Purpose: Provide the data layer that the dashboard UI (Plan 02) will consume. Without collected metrics, the dashboard has nothing to show beyond what system.health already provides.
Output: MetricsCollector class, 3 new RPC methods (system.metrics, system.events, system.activeRequests), HTTP GET /health endpoint, tests.
</objective>
<execution_context>
@/home/will/.config/opencode/get-shit-done/workflows/execute-plan.md
@/home/will/.config/opencode/get-shit-done/templates/summary.md
</execution_context>
<context>
@.planning/PROJECT.md
@.planning/ROADMAP.md
@.planning/STATE.md
@src/gateway/server.ts
@src/gateway/handlers/system.ts
@src/gateway/handlers/index.ts
@src/gateway/protocol.ts
@src/gateway/router.ts
@src/gateway/handlers/agent.ts
@src/gateway/session-bridge.ts
@src/daemon/services.ts
@src/daemon/index.ts
</context>
<tasks>
<task type="auto">
<name>Task 1: Create MetricsCollector and wire into gateway</name>
<files>
src/gateway/metrics.ts
src/gateway/metrics.test.ts
src/gateway/server.ts
src/gateway/handlers/system.ts
src/gateway/handlers/index.ts
src/daemon/services.ts
</files>
<action>
Create `src/gateway/metrics.ts` with a `MetricsCollector` class that tracks:
**Counters (simple incrementing numbers):**
- `messagesProcessed` — incremented each time an agent.send completes (success or error)
- `errors` — incremented on agent.send errors and any other recorded errors
- `activeRequests` — gauge (increment on start, decrement on end)
**Model call metrics (ring buffer of recent calls, max 200 entries):**
Each entry: `{ timestamp: number, provider: string, latency: number, inputTokens: number, outputTokens: number, tokensPerSec: number, error?: string }`
- `recordModelCall(entry)` — push to ring buffer
- `getModelMetrics()` — return the array
**Event stream (ring buffer of recent events, max 500 entries):**
Each entry: `{ timestamp: number, level: 'info' | 'warn' | 'error', source: string, message: string, context?: Record<string, unknown> }`
- `recordEvent(event)` — push to ring buffer
- `getEvents(opts?: { level?: string, limit?: number })` — return filtered/limited array (newest first)

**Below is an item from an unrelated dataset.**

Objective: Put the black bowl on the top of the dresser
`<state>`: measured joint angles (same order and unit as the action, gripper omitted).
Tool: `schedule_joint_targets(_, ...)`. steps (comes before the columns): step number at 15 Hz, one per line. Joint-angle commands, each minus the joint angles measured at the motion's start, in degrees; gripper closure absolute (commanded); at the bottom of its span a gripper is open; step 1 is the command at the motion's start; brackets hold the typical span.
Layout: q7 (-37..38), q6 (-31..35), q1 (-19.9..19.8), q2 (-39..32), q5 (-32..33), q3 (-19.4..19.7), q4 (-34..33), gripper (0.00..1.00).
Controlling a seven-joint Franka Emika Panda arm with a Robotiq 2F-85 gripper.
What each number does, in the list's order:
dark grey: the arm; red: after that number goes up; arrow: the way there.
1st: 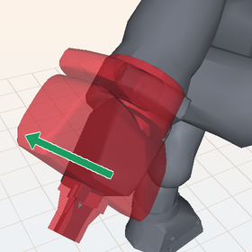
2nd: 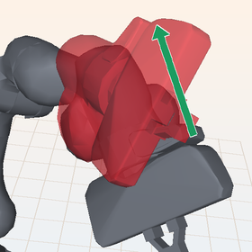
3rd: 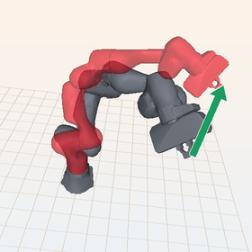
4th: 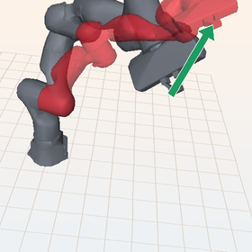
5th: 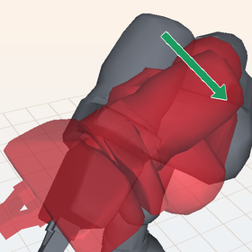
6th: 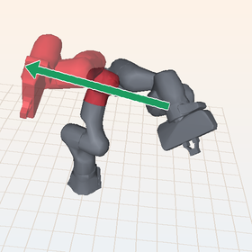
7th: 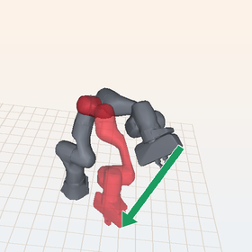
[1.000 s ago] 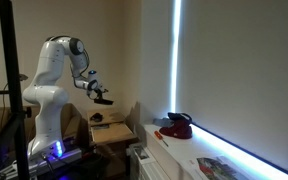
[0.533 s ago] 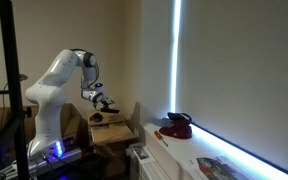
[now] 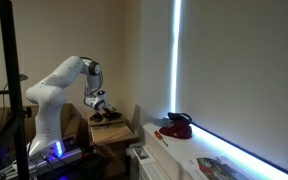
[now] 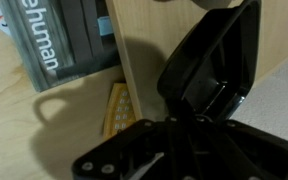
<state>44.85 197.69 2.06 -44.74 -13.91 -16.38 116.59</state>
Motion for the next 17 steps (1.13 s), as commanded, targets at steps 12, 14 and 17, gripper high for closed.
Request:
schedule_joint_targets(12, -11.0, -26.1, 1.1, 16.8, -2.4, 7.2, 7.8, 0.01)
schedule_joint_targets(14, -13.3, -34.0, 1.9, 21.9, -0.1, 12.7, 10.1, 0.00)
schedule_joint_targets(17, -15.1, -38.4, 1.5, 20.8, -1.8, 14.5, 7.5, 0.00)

**Active request tracking:**
- `startRequest(id: string, info: { sessionId: string, channel: string })` — records start time + info
- `endRequest(id: string)` — removes from active map
- `getActiveRequests()` — returns array of `{ id, sessionId, channel, startedAt, durationMs }`
**Snapshot method:**
- `getSnapshot()` — returns `{ messagesProcessed, errors, activeRequests: number, uptime: number, modelCalls: { total, avgLatency, errorRate, recentCalls }, queueDepth: number }`
- Accept a `getQueueDepth` callback in constructor for LaneQueue integration
The class should be simple, synchronous (no async), and have NO external dependencies beyond Node.js builtins. Export the class and all relevant types.
**Wire MetricsCollector into the gateway:**
1. In `src/gateway/server.ts`:
- Add `metrics?: MetricsCollector` to `GatewayServerConfig` interface
- Store the metrics instance on the GatewayServer class
- In `handleHttpRequest`, add a handler for `GET /health` BEFORE the auth check (health endpoint should be unauthenticated for Docker HEALTHCHECK). Return JSON: `{ status: 'ok', uptime: <seconds>, version: <string>, sessions: <count>, connections: <count>, tools: <count>, channels: <channelList> }`. Use the same data sources as `system.health` RPC handler. Set `Content-Type: application/json`.
- In the agent.send flow: the GatewayServer doesn't handle agent.send directly (it's in the handler), so instead expose `getMetrics()` accessor on GatewayServer so handlers can access it.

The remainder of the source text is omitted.